Le canal calcique de type L, Cav1.2, joue un rôle clé dans le couplage excitation-contraction des myocytes ventriculaires. Il a été montré que la sous-unité Cavα1 était sujette à l’épissage alternatif et que ce phénomène pouvait mener à une protéine tronquée en C-terminal au niveau de l’exon 45 (Liao, Yong et al. 2005). D’autres groupes ont étudié différentes délétions au niveau de l’extrémité C-terminale (De Jongh, Warner et al. 1991; Gao, Cuadra et al. 2001). Les courants mesurés dans la configuration cellule entière, était significativement plus grands que le canal « pleine longueur ». Nous avons décidé de tester certaines de ces délétions (ΔC2030, ΔC1935, ΔC1856, ΔC1733, ΔC1700) en présence ou en absence de la sous-unité auxiliaire Cavβ3, susceptible d’interagir avec l’extrémité C-terminale de la sous-unité Cavα1 par l’intermédiaire de son domaine SH3 (Lao, Kobrinsky et al. 2008). Les résultats obtenus dans les ovocytes de Xénope ont mis en évidence que les sous-unités Cavα1.2 tronquées montraient des courants globaux plus élevés que le canal « pleine longueur » en présence de la sous-unité auxiliaire Cavβ3 et que les sous-unités Cavα1.2 tronquées donnaient des courants en absence de la sous-unité Cavβ3 contrairement à la sous-unité Cavα1.2 « pleine longueur ». Afin de vérifier si l’augmentation des courants macroscopiques était le résultat d’une augmentation du nombre de sous-unités Cavα1.2 à la membrane, nous avons choisi de quantifier la fluorescence spécifiquement due à cette sous-unité en utilisant la méthode de cytométrie de flux (FACS : « Fluorescence Activated Cell Sorting »). L’épitope HA a été inséré dans une région extracellulaire de la sous-unité Cavα1 du canal calcique Cav1.2 et un anticorps anti-HA couplé au FITC (« Fluorescein IsoThioCyanate ») a été utilisé pour observer la fluorescence. Nos résultats confirment que la sous-unité Cavα1-HA du canal calcique Cav1.2, s’exprime à la membrane plasmique en présence de la sous-unité auxiliaire Cavβ3, et qu’en absence de celle-ci, ne s’exprime que peu ou pas à la membrane. Les mêmes résultats ont été obtenus pour les trois délétions testées dans les mêmes conditions soit Cavα1.2-HA ΔC1935, Cavα1.2-HA ΔC1856 et Cavα1.2-HA ΔC1733. Ensemble, ces résultats suggèrent que l’augmentation des courants macroscopiques observés après une délétion partielle du C-terminal n’est pas causée par une augmentation du nombre de protéines Cavα1.2 à la membrane.

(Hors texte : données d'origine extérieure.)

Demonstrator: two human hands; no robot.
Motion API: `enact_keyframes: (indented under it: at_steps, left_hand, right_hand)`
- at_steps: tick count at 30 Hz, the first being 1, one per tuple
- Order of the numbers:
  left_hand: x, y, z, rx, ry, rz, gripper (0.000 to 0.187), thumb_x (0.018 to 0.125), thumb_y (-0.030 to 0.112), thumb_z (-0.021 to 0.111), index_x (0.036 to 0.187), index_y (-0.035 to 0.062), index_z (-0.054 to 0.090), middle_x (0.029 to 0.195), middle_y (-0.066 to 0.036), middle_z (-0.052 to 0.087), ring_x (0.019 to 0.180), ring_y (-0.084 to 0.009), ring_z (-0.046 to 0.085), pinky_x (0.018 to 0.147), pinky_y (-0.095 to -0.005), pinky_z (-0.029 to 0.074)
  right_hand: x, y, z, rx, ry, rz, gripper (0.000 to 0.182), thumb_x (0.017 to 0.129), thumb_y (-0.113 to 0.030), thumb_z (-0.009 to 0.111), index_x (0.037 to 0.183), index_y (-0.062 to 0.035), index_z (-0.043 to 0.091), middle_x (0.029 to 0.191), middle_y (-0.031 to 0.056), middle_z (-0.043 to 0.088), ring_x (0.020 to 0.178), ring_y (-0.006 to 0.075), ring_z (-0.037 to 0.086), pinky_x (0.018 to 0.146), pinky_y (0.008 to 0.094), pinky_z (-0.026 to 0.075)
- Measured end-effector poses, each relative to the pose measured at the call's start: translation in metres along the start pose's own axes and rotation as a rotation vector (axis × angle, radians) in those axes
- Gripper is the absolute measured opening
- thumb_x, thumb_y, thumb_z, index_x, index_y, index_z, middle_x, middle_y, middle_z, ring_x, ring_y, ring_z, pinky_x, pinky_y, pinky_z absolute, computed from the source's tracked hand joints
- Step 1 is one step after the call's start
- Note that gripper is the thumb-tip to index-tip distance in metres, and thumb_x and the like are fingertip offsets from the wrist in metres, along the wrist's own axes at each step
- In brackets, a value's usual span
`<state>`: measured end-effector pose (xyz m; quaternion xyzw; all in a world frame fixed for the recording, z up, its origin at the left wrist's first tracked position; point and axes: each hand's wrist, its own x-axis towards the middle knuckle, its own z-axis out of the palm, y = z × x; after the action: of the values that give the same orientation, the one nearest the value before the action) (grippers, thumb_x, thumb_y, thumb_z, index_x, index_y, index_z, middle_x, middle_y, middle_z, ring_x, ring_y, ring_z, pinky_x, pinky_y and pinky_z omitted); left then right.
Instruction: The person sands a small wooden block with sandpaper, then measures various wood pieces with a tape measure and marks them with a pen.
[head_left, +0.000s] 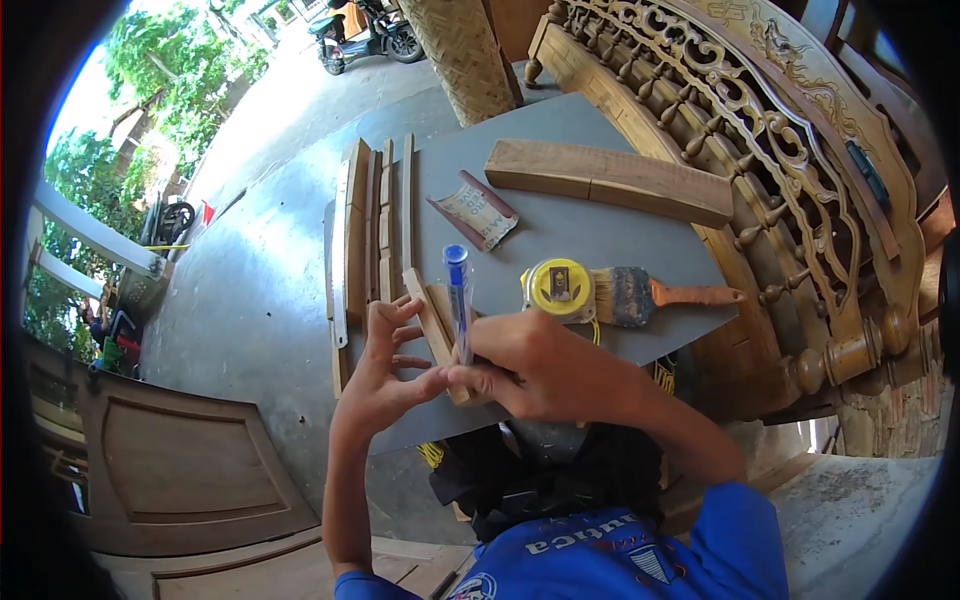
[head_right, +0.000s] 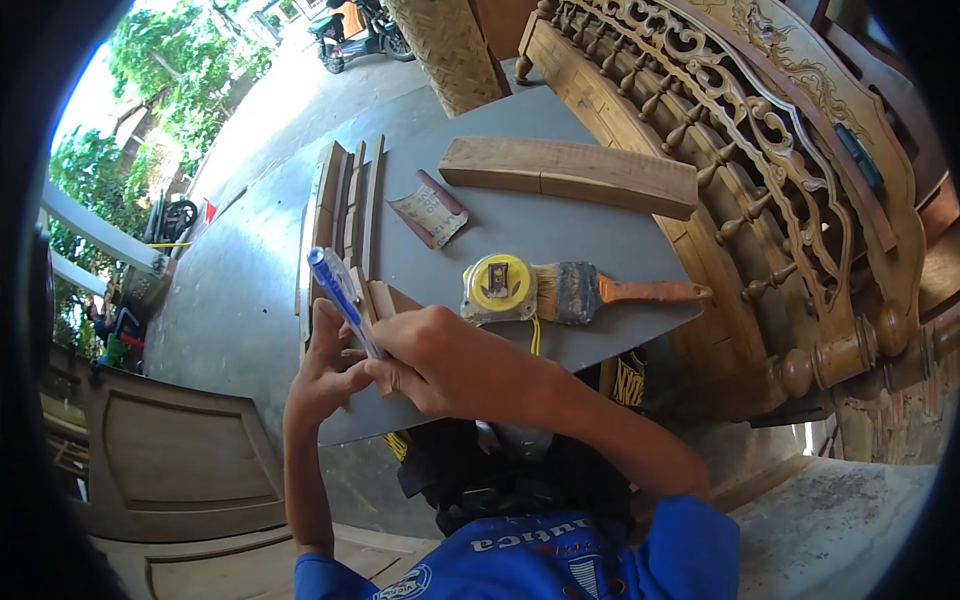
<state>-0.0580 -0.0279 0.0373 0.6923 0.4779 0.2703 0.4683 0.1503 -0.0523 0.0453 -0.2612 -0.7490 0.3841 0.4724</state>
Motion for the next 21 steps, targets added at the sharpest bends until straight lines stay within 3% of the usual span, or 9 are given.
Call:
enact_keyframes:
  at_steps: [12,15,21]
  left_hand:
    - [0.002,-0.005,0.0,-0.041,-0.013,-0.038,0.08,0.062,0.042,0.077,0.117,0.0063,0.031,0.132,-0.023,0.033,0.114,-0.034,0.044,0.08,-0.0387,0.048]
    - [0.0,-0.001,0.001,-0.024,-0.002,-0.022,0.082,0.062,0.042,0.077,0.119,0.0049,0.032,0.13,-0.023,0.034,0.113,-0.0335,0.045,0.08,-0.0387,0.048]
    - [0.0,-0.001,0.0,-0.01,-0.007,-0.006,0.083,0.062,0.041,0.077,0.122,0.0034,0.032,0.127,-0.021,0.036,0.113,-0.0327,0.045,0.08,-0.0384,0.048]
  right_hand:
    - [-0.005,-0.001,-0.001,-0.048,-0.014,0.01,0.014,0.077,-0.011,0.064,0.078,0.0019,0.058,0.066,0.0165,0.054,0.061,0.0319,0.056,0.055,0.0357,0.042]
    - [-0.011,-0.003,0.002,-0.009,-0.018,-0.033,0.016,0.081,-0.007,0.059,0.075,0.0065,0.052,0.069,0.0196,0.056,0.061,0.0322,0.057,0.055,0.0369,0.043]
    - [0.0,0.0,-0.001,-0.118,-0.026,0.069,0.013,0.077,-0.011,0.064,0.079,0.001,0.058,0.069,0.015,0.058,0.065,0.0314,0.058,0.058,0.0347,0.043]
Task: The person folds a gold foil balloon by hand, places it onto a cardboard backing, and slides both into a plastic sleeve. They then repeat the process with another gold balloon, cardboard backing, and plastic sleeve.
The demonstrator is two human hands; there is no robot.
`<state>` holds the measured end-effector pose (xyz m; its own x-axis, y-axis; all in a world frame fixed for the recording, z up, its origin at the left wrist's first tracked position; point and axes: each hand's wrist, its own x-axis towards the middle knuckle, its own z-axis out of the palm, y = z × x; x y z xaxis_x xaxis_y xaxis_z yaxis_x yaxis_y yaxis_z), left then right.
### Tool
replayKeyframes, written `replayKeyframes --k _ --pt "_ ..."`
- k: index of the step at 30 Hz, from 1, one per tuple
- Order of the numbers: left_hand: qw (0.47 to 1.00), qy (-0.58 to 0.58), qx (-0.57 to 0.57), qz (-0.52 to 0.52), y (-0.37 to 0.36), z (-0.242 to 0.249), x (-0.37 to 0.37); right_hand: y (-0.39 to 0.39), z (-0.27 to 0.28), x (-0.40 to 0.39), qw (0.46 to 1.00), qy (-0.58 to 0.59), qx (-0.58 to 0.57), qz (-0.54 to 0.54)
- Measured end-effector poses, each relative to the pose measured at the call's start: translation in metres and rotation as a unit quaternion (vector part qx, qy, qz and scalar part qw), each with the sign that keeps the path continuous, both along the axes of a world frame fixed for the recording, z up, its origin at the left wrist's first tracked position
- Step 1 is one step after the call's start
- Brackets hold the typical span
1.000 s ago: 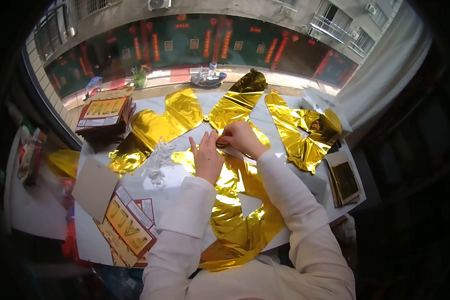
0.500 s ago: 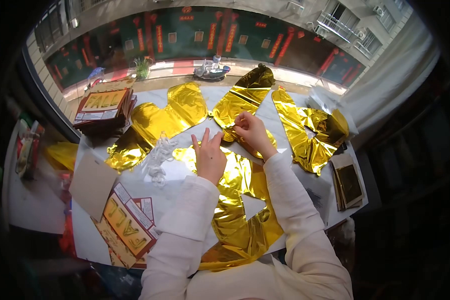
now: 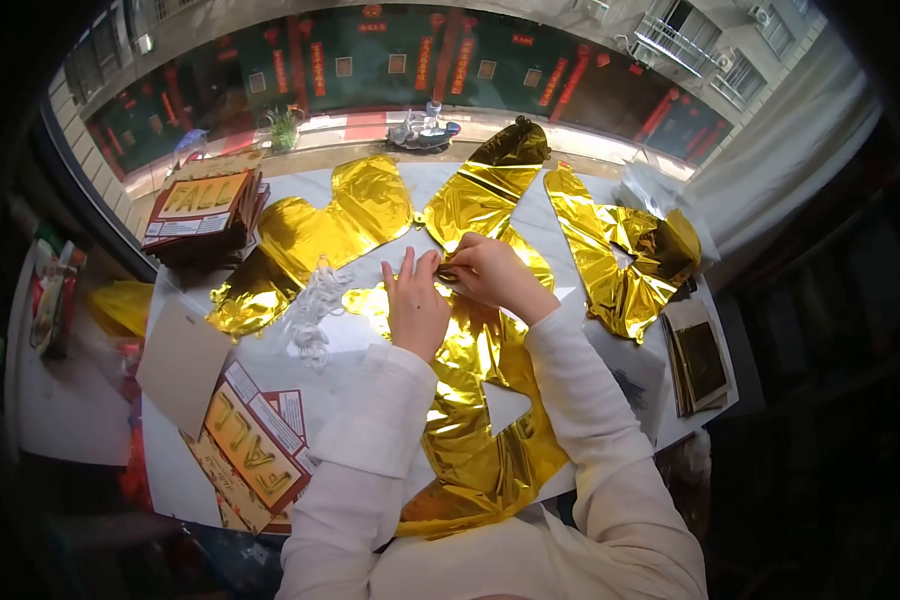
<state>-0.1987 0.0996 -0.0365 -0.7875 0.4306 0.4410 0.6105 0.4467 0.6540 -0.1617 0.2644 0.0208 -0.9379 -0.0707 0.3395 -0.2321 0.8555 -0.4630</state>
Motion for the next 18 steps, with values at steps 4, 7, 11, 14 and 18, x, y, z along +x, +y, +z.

Couplage entre les régions IIS4-S5 et IIS6 lors de l’activation du canal calcique CaV2.3

Les canaux calciques dépendants du voltage CaV font partie de la famille structurale des canaux ioniques à 6 segments transmembranaires. Tout comme les canaux potassiques Kv, les canaux CaV possèdent une série de résidus chargés dans l’hélice S4 de chaque domaine ou sous-unité qui conférerait à la protéine une sensibilité aux changements de voltage. De plus les hélices S6 tapissent la paroi du pore et forment la porte d’activation de la protéine. Comment le mouvement des hélices S4 se traduit par l’ouverture de la porte d’activation des hélices S6 demeure une question encore non résolue. Suite à la publication de la structure cristalline du canal Kv1.2 en 2005, le groupe de MacKinnon a proposé que le mouvement des hélices S4 est mécaniquement couplé à la porte d’activation S6 à travers le glissement de l’hélice amphiphile S4-S5 selon un mécanisme nommé couplage électromécanique (Long et al. 2005b). Dans le but de déterminer si la région S4-S5 joue un rôle dans l’activation du canal calcique CaV2.3, nous avons étudié, par la méthode d’analyse cyclique de mutations doubles (« Double Mutant Cycle Analysis », (Horovitz 1996)), le couplage entre la boucle S4-S5 et l’hélice S6 du domaine II de ce canal. Les mesures d’énergies d’activation, ΔGact, obtenues en présence des sous-unités auxiliaires CaVα2δ et CaVβ3 ont affiché un couplage significatif pour l’activation entre les paires de résidus V593G/L699G, V593G/A700G, V593G/A702G, S595G/V703G L596G/L699G, L596G/A700G, L596G/I701G, L596G/A702G, L596G/V703G, L596G/D704G, M597G/I701G, et S602G/I701G. Aucune de ces paires de résidus n’a affiché de couplage lors de l’inactivation, suggérant que les effets observés sont spécifiques au mécanisme d’activation. Mis ensemble, ces résultats suggèrent que la boucle IIS4-S5 et l’hélice IIS6 interagissent et jouent un rôle déterminant dans l’activation de CaV2.3.